From the first line of the data below through the line holding "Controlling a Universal", write out each line exactly as it stands.

═══ Collected data ═══

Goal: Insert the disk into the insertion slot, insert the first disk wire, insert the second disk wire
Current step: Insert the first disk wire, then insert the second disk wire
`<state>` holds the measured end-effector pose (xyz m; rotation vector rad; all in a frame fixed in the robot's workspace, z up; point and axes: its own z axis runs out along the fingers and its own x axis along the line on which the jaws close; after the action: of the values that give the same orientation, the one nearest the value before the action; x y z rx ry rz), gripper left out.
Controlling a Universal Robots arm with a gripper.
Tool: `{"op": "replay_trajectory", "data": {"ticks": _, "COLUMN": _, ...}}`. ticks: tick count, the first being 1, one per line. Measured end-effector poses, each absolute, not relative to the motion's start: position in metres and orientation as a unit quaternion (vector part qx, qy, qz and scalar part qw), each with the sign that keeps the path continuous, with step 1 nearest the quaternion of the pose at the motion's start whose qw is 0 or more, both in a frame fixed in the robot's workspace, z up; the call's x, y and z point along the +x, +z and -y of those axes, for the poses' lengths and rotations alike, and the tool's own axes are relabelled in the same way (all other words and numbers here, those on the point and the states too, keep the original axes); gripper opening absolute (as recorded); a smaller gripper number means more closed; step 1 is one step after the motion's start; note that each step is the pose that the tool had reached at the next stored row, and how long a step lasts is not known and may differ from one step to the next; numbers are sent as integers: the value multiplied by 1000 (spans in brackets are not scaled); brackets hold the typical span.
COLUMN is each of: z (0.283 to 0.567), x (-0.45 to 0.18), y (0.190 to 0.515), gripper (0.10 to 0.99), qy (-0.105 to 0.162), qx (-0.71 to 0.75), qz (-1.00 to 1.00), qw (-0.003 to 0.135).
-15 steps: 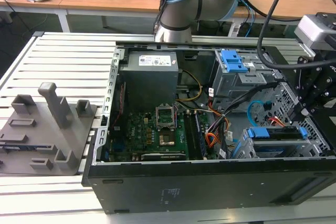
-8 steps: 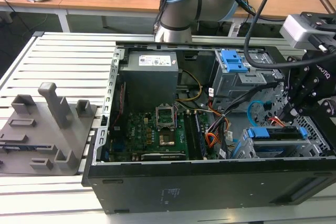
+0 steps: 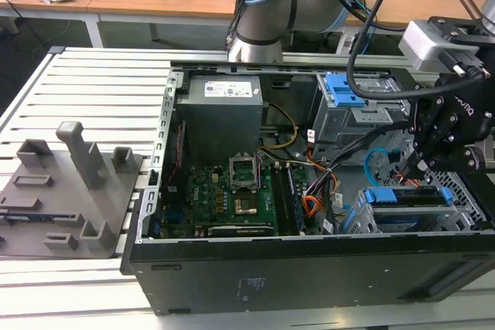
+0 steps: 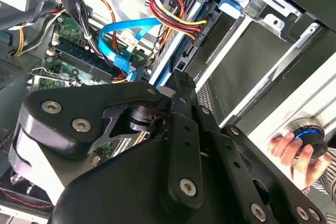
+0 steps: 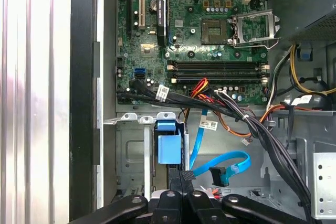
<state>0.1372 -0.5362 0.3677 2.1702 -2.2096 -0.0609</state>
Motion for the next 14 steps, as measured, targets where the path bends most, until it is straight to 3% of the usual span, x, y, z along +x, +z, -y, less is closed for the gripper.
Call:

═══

> [Finished exercise]
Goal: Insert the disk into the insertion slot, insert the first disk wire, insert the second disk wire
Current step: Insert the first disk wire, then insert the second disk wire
`<state>` holds the measured end-effector pose (xyz m; rotation vector rad; all in a frame fixed in the robot's workspace, z up; point and axes: its own z axis runs out along the fingers and its own x axis along the line on which the jaws close; after the action: of the values that give the same orientation, the one nearest the value before the action; x y z rx ry rz), gripper left out.
Controlling a Universal Robots arm with a gripper.

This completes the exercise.